Task objective:
Word for word, restate the lines of the data from the first through the one containing "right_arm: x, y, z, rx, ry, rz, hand", and nothing else.

Dataset excerpt:
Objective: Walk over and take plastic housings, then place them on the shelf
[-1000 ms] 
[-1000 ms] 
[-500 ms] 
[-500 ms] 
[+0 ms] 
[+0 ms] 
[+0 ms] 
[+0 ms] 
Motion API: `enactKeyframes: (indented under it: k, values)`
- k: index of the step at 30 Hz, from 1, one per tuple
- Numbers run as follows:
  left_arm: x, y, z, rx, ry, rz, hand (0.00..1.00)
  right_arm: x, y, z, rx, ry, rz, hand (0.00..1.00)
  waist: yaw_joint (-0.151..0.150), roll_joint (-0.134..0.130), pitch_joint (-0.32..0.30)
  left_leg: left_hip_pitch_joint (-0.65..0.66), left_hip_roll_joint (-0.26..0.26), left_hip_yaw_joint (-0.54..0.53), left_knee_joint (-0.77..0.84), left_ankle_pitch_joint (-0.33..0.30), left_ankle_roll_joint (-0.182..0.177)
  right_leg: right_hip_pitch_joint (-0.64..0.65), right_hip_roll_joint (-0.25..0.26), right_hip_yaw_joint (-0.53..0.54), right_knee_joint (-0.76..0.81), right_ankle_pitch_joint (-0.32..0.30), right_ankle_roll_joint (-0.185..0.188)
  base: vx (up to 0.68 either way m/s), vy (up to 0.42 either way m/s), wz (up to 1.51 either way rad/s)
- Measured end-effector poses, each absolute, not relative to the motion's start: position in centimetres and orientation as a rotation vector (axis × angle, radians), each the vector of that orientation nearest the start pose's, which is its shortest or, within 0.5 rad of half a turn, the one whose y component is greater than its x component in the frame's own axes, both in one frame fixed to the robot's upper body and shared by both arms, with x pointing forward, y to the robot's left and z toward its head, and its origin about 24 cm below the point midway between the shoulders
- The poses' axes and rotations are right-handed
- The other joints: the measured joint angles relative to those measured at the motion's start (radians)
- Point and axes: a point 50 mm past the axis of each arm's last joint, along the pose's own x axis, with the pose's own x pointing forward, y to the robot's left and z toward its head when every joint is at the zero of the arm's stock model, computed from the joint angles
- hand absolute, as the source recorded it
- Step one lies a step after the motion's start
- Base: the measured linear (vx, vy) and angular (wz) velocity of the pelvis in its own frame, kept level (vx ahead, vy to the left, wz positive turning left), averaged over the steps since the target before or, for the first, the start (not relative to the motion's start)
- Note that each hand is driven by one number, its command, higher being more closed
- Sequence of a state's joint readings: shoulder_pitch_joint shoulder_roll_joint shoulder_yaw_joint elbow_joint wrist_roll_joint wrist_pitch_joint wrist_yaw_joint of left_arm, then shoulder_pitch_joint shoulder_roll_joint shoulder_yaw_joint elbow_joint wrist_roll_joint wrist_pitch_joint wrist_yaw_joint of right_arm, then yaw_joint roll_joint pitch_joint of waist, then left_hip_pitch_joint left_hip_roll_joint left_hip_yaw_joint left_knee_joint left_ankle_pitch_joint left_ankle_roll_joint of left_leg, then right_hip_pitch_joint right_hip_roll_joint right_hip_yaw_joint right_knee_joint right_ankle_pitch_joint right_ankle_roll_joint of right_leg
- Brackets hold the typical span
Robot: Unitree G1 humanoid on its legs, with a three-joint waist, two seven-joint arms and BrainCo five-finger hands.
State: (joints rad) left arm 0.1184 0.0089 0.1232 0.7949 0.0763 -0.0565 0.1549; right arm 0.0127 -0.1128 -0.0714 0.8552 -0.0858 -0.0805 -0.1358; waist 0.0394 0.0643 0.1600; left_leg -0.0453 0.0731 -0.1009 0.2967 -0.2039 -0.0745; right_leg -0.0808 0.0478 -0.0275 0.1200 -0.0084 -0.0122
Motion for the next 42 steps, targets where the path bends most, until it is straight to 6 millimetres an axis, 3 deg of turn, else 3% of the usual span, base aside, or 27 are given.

Solved problem:
Objective: Walk over and take plastic housings, then place them on the shelf
[-1000 ms] 
[-1000 ms] 
[-500 ms] 
[-500 ms] 
[+0 ms] 
[+0 ms] 
[+0 ms] 
[+0 ms] 
Motion API: `enactKeyframes: (indented under it: k, values)`
- k: index of the step at 30 Hz, from 1, one per tuple
- Numbers run as follows:
  left_arm: x, y, z, rx, ry, rz, hand (0.00..1.00)
  right_arm: x, y, z, rx, ry, rz, hand (0.00..1.00)

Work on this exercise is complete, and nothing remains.